Willie, as he was called, was nearly twenty and worked, Alois told them, as a draftsman in an engineering firm on Wigmore Street. He was a slim, fairly handsome young man in a gray tweed suit, with woe-filled eyes and a full head of brown hair brushed straight back from a high forehead. “My German not good,” Willie said.
Adolf genially said, “Oh, but you are fortunate, English boy,” and waggled Geli’s knee with his palm. “My Geli here speaks your language like the queen.”
With relief Willie sighed and said in German, “What an illustration!”
Alois corrected his “Erläuterung” to “Erleichterung.”
“Oh yes,” Willie said. “What a relief!”
And Geli said in English, “Like telegrams we will talk.”
“Herr Doktor Hanfstaengl and I have just written an article on the elections for the London Sunday Express,” Hitler told him. “And I have an interview with the London Times later this week. I see journalists all the time.
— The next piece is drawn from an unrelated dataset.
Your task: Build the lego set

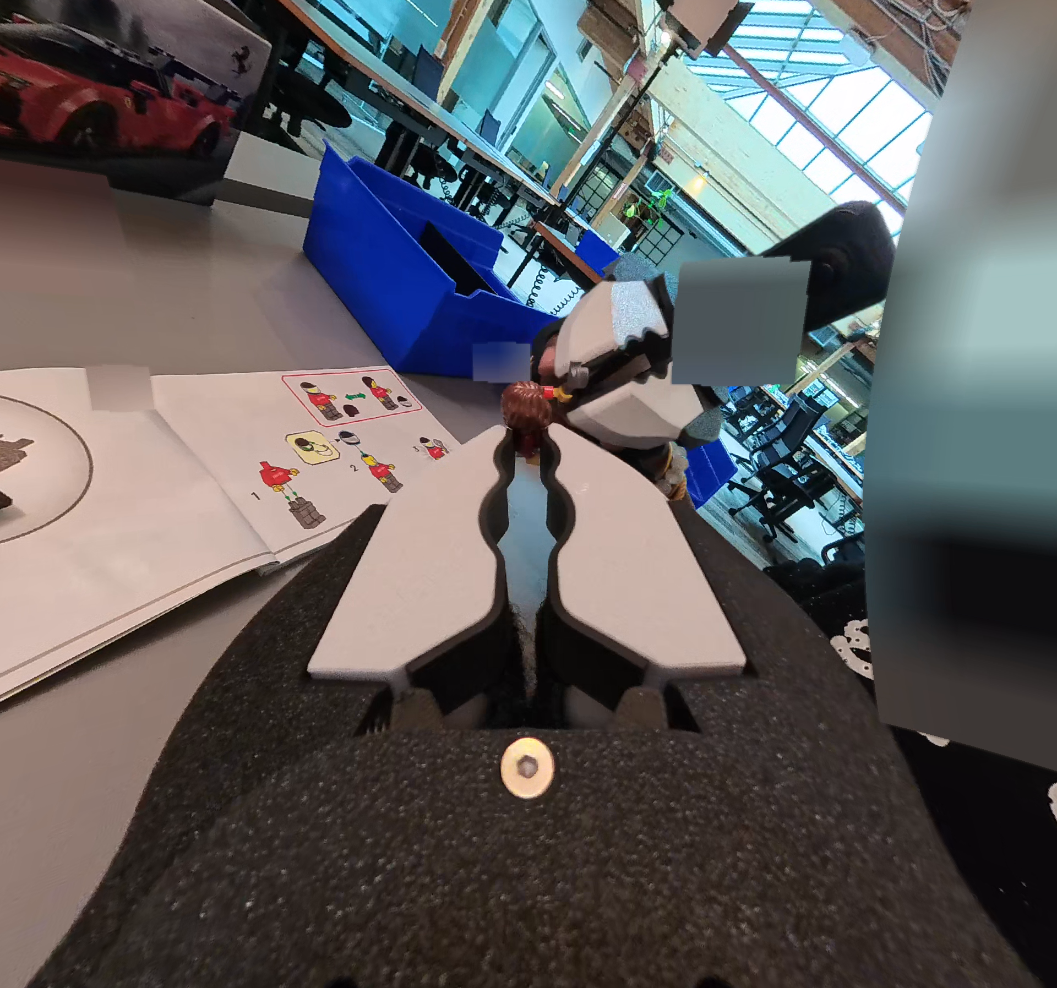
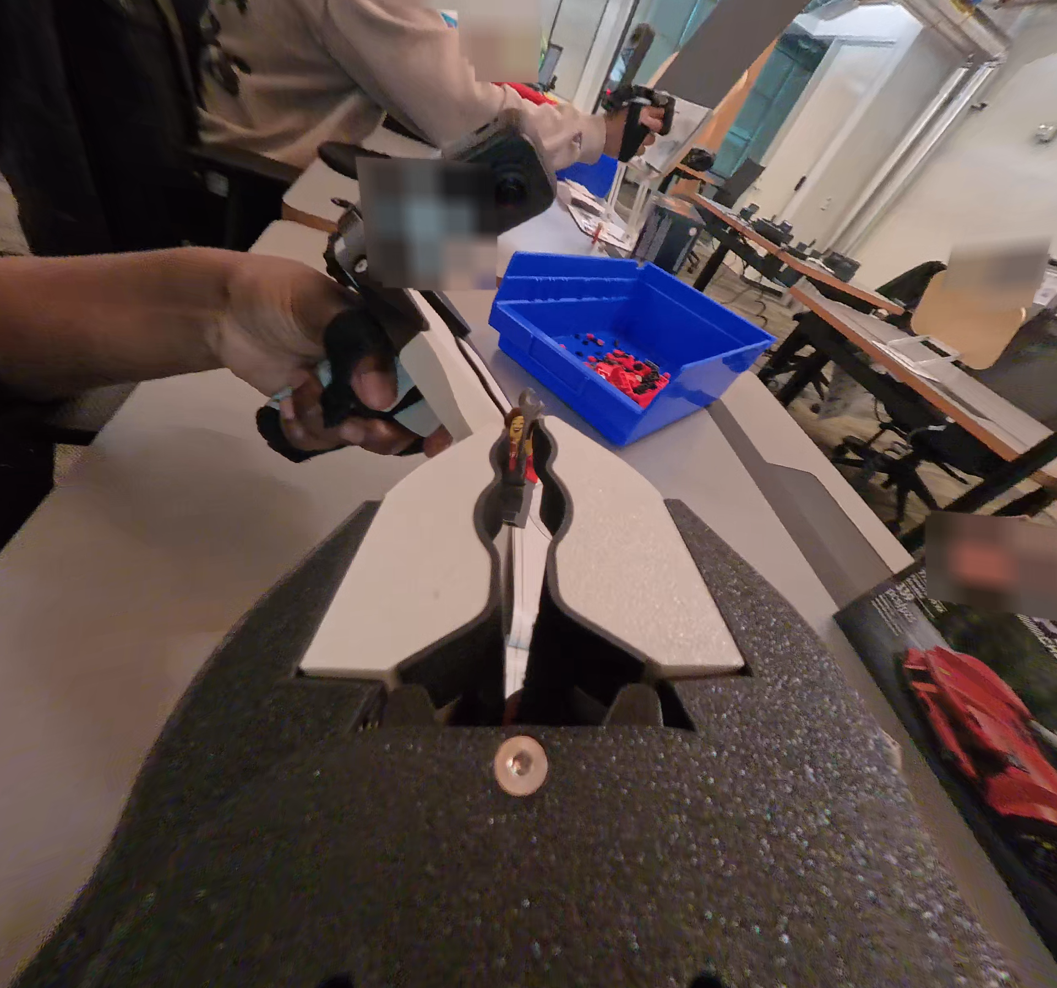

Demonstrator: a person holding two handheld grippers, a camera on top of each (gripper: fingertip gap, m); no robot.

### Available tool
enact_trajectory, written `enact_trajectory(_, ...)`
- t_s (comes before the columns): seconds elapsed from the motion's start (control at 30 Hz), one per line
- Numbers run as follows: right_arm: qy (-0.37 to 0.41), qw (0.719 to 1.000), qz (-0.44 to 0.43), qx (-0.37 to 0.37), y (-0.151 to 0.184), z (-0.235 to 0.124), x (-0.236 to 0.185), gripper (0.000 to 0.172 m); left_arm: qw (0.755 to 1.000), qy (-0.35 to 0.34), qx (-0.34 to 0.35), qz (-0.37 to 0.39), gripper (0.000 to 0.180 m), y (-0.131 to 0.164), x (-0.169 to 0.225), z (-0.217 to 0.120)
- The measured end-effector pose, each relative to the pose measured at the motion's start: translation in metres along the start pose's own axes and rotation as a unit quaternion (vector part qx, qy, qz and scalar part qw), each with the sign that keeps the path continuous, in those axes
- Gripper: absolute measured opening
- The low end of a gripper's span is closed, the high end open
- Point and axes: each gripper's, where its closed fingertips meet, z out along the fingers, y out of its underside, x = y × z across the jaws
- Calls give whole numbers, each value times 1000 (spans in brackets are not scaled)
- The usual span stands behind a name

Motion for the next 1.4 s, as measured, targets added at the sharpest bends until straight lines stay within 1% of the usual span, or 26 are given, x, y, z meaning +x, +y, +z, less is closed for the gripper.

Are you understanding my German, Willie?”
Hitler’s nephew nodded and said he did.
With surprising fury, Hitler shouted, “Numskull! Woodhead! Did you think I would not hear about the American newspapers? Only Adolf Hitler talks about Adolf Hitler! I shall not have you or your mother, Bridget, or you, Alois—no one—think they can climb on my back and get a free ride to fame!”
Willie told his father in English, “All the Hearst fellow wanted was a picture of me. And a few questions. I didn’t know that much.”
All too familiar with Hitler’s rages, Geli sighed and got up from the sofa. “Shall we help Maimee with the coffee, Mother?”